TASK DESCRIPTION:
Every line below between the one holding "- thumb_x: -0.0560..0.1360" and the one holding "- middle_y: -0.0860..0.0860", inclusive, should be copied exactly, and no other line.
------ DATA TO USE
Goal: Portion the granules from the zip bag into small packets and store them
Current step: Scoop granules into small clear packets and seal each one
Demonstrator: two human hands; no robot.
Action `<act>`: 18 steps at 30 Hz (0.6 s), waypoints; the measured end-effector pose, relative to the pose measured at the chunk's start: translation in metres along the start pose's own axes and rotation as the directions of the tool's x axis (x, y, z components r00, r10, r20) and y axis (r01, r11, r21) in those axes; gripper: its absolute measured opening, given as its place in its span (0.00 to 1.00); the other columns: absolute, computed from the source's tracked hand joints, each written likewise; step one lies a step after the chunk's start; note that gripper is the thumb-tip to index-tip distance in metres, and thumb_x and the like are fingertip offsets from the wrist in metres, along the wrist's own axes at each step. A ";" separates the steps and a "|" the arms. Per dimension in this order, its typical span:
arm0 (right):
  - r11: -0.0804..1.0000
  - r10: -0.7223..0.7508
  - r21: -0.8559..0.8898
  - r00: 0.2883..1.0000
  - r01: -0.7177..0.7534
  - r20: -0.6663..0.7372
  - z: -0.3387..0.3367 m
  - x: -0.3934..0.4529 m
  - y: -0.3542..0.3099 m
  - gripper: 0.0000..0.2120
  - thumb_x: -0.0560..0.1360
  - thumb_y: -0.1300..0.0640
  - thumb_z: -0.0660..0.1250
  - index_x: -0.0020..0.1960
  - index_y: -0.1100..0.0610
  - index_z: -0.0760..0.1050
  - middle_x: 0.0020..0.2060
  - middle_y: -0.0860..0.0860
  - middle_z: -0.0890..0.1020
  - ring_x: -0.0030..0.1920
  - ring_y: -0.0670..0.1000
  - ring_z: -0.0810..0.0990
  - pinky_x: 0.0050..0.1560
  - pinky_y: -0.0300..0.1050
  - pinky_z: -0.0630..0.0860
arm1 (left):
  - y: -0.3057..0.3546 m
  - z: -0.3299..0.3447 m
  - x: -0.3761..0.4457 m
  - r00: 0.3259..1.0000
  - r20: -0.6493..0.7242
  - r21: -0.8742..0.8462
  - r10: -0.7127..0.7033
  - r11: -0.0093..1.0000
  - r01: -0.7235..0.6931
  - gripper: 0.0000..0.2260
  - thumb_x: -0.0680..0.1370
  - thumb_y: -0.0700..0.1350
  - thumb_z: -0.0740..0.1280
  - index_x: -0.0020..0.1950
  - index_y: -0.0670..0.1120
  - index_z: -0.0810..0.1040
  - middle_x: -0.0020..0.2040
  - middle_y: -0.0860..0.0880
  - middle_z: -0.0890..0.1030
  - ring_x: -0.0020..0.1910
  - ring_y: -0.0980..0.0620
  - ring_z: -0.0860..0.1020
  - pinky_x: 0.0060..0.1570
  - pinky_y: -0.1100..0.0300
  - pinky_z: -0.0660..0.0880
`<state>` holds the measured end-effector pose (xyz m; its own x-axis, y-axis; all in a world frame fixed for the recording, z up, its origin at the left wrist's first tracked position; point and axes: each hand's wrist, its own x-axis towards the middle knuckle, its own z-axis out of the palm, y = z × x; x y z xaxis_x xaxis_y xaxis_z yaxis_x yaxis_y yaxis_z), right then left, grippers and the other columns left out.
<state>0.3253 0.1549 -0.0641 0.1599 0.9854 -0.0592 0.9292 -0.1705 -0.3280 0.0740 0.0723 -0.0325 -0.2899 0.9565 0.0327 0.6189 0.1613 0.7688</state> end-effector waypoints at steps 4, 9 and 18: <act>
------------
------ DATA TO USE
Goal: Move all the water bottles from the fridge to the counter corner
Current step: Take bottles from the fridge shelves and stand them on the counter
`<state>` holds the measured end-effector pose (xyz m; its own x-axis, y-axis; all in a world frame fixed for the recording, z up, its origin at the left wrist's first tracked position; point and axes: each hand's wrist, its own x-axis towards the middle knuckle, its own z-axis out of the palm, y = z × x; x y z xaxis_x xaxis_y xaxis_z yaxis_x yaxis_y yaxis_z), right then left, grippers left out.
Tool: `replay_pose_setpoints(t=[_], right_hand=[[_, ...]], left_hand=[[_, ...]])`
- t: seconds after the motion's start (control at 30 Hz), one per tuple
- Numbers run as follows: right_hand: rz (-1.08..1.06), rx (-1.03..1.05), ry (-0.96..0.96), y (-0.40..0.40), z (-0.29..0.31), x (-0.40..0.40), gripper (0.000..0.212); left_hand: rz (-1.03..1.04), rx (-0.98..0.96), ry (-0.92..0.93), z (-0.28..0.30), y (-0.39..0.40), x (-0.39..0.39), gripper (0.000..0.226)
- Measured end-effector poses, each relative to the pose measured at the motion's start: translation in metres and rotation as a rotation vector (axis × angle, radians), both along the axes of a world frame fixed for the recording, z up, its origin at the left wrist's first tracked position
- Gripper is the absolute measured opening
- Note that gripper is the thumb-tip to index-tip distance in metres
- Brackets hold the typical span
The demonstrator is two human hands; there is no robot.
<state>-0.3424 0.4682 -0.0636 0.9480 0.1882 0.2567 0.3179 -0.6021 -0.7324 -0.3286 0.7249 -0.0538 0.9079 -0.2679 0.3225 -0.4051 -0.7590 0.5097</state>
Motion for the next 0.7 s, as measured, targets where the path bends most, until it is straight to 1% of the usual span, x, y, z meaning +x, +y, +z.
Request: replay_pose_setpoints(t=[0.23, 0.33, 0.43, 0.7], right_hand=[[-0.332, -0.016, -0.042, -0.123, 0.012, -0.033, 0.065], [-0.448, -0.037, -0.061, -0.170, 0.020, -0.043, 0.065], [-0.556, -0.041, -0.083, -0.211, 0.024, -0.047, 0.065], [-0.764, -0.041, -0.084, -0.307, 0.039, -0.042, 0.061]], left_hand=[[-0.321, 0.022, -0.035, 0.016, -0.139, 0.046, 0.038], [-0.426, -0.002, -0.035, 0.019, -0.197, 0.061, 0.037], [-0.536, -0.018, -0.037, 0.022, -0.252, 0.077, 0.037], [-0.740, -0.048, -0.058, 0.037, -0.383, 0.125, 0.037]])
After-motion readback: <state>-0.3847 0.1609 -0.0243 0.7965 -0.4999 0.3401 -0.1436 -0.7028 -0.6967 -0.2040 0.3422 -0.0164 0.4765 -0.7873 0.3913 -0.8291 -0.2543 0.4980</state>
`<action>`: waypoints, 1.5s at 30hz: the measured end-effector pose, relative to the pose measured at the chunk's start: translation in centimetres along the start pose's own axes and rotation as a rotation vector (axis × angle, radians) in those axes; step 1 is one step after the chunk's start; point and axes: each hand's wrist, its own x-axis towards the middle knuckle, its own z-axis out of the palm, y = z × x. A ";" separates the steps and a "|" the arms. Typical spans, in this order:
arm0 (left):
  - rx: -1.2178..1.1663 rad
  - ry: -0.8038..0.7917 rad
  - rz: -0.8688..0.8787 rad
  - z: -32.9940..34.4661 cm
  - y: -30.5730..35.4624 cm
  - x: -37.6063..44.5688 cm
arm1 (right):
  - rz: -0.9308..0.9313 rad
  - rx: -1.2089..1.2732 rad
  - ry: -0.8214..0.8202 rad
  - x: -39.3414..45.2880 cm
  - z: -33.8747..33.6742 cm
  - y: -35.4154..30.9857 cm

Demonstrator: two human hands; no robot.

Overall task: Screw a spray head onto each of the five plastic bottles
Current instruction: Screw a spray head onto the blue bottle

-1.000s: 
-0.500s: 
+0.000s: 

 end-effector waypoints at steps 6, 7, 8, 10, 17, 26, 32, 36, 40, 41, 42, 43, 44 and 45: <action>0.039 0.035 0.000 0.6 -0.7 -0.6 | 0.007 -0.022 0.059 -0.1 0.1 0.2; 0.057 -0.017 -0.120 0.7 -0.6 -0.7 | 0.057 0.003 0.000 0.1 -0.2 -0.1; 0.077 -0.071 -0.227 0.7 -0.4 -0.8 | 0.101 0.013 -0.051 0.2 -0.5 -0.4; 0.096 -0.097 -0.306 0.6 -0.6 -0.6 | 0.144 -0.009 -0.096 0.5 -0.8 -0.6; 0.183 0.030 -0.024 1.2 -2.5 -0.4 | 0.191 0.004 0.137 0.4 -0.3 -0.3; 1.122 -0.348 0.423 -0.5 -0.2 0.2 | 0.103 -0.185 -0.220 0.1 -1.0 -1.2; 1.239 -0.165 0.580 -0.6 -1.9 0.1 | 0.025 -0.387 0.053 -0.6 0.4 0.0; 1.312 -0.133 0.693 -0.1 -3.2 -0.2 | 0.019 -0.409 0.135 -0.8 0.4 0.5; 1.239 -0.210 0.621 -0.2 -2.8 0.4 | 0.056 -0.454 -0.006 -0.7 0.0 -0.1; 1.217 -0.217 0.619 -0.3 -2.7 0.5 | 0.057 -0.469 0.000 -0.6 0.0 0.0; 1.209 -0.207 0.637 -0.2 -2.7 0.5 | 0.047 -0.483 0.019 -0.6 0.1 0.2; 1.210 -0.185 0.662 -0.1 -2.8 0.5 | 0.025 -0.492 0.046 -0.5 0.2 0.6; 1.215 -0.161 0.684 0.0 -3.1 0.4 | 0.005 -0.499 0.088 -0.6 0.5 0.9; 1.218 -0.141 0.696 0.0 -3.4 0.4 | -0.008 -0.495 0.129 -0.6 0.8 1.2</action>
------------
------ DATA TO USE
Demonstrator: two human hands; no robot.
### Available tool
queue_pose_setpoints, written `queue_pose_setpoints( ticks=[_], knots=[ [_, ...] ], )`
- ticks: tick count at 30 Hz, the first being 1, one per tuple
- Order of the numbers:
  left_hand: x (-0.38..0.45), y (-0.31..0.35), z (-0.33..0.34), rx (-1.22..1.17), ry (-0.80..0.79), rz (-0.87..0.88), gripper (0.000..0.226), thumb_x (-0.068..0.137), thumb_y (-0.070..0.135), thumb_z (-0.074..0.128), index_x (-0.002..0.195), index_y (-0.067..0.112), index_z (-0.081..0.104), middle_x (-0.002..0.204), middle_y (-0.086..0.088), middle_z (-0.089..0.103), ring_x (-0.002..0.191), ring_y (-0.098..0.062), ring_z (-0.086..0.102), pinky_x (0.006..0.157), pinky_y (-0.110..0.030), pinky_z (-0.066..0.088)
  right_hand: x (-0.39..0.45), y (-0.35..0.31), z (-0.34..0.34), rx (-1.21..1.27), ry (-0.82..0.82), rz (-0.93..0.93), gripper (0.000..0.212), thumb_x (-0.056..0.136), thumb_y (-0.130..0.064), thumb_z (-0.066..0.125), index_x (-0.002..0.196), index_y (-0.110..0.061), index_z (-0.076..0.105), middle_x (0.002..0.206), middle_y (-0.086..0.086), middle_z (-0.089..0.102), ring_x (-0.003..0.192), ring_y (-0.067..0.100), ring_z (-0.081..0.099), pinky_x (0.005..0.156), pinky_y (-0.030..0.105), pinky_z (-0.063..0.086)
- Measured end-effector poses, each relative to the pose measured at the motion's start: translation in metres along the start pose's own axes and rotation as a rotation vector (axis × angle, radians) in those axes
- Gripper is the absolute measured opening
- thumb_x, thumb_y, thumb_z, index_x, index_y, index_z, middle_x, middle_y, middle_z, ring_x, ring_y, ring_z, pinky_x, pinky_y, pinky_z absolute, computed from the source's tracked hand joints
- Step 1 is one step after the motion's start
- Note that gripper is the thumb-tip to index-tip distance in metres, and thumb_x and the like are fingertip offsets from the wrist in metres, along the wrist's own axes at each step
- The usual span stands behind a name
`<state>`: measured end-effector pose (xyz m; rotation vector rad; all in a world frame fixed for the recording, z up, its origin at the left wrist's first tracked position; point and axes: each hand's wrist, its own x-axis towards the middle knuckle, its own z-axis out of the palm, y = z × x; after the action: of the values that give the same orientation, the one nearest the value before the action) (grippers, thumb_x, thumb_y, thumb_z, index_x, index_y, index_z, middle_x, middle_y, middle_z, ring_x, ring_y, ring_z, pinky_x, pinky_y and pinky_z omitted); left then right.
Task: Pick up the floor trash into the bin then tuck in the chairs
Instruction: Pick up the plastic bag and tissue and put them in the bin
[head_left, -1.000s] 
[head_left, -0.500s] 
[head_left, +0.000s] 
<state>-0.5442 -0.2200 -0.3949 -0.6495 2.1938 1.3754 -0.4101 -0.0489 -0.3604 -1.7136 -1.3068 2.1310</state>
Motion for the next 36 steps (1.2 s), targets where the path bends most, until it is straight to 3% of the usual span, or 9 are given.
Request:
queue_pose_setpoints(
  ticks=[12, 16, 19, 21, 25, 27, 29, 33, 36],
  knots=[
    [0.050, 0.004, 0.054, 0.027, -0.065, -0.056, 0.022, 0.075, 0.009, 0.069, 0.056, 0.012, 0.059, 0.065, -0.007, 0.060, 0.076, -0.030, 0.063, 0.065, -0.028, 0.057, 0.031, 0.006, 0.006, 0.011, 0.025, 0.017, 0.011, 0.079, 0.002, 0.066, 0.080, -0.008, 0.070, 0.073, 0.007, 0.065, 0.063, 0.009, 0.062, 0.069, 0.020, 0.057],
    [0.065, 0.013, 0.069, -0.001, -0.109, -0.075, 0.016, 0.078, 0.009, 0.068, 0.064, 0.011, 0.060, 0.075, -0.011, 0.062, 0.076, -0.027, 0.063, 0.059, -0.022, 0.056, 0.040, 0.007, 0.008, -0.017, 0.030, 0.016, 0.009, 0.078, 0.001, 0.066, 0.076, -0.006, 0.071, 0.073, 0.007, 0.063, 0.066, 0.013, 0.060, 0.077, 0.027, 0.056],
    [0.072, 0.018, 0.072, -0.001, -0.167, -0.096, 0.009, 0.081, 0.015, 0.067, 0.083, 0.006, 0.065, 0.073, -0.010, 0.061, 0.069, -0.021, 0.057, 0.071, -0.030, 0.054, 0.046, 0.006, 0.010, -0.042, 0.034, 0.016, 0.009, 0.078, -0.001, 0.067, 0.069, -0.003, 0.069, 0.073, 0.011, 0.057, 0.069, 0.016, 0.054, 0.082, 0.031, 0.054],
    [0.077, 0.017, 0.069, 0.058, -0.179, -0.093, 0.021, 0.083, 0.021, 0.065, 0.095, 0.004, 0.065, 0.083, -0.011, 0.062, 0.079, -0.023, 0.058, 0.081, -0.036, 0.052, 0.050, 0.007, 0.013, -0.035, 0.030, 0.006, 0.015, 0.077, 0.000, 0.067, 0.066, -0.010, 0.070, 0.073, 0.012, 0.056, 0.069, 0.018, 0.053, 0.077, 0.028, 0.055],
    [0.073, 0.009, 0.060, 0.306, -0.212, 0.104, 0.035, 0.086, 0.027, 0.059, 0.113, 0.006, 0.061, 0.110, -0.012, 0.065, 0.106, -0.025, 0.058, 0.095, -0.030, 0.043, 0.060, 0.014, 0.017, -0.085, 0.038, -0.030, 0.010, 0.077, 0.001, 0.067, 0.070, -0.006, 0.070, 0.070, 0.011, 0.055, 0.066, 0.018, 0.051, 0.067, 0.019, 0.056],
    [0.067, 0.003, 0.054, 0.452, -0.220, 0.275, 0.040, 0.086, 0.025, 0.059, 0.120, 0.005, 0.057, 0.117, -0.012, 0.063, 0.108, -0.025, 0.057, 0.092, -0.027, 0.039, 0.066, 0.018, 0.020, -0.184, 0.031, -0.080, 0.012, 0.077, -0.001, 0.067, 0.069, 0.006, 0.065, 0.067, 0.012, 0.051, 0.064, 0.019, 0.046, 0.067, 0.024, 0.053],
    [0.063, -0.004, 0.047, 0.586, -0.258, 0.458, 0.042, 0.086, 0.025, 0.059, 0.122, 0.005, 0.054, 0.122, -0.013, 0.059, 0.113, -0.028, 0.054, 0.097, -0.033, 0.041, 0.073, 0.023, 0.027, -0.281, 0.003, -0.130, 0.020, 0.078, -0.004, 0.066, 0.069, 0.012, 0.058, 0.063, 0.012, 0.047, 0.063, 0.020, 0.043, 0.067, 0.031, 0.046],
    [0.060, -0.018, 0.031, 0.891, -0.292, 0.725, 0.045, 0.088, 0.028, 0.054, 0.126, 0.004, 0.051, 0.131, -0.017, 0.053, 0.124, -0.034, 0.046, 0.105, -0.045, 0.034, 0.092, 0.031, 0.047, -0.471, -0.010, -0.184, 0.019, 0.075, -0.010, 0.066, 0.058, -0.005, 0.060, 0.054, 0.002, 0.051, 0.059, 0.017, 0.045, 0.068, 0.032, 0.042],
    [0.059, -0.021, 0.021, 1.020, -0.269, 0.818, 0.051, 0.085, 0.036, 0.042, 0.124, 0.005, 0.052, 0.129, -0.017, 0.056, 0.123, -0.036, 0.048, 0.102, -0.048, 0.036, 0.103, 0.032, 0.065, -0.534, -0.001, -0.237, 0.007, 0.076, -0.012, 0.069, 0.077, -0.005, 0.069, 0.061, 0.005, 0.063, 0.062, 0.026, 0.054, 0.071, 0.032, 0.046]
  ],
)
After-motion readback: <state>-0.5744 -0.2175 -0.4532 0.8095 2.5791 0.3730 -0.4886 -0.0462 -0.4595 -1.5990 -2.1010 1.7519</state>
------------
RESPONSE:
  - thumb_x: -0.0560..0.1360
  - thumb_y: -0.1300..0.0640
  - thumb_z: -0.0660..0.1250
  - index_x: -0.0020..0.1960
  - index_y: -0.1100..0.0610
  - index_z: -0.0760..0.1050
  - middle_x: 0.0020..0.2060
  - middle_y: -0.0860..0.0860

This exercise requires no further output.